• [What you will do]:
Across the entries below, the lines containing "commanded" should be counted and only their number returned.

• [Available records]:
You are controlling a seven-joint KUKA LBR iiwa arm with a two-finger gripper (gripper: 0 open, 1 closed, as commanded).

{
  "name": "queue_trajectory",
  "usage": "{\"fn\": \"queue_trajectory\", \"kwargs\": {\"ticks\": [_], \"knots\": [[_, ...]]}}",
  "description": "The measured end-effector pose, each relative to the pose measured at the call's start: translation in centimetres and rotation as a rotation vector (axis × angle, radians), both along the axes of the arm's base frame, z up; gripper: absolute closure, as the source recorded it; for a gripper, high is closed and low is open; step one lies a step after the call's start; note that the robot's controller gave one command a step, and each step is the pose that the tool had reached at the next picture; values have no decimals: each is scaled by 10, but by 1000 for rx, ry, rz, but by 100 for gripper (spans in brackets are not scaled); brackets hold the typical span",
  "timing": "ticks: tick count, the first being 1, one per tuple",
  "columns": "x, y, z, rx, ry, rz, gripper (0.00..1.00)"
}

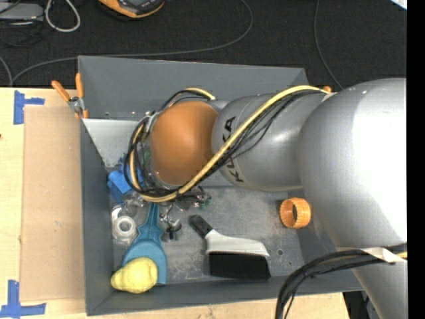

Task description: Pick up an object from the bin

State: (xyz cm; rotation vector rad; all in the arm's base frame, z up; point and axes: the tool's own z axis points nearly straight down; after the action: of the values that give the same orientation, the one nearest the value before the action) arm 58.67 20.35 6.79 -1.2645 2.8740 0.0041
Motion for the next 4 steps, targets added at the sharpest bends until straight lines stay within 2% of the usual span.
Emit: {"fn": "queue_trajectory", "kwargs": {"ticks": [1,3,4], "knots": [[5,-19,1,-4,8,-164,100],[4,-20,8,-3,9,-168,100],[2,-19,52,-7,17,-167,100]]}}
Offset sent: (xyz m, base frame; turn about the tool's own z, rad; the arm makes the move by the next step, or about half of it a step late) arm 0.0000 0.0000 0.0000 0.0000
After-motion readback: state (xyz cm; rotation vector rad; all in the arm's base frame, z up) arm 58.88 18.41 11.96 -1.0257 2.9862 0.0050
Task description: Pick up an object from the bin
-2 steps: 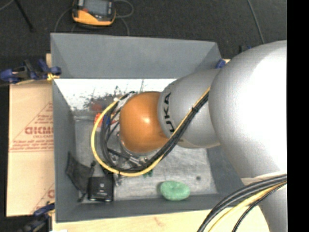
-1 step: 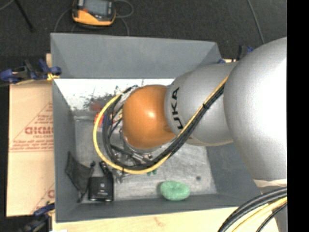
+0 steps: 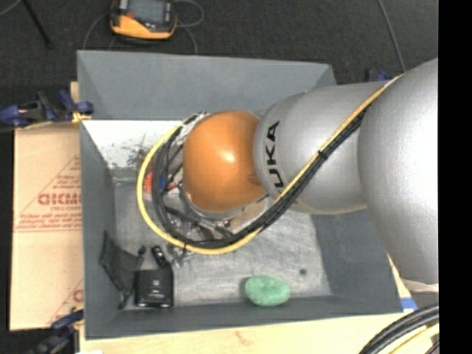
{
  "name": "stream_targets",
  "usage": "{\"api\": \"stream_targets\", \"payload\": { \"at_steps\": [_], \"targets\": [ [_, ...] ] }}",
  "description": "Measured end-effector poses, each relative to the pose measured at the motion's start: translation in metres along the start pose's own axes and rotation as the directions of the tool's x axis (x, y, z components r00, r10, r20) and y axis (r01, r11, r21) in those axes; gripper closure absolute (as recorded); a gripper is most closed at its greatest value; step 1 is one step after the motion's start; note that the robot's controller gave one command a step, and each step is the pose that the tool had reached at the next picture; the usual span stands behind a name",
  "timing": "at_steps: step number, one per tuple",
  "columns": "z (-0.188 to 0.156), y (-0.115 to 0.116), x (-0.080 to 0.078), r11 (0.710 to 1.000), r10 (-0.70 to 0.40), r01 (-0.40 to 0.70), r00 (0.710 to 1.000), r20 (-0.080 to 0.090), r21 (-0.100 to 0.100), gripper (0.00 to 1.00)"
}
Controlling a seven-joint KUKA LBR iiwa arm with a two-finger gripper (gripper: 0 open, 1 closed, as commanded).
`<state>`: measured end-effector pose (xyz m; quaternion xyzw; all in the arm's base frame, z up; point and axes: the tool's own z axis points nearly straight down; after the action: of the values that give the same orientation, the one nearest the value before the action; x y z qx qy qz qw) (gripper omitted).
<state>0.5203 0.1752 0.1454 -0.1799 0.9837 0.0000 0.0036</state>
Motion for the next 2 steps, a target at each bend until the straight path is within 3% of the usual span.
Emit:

• [Answer for this exercise]:
2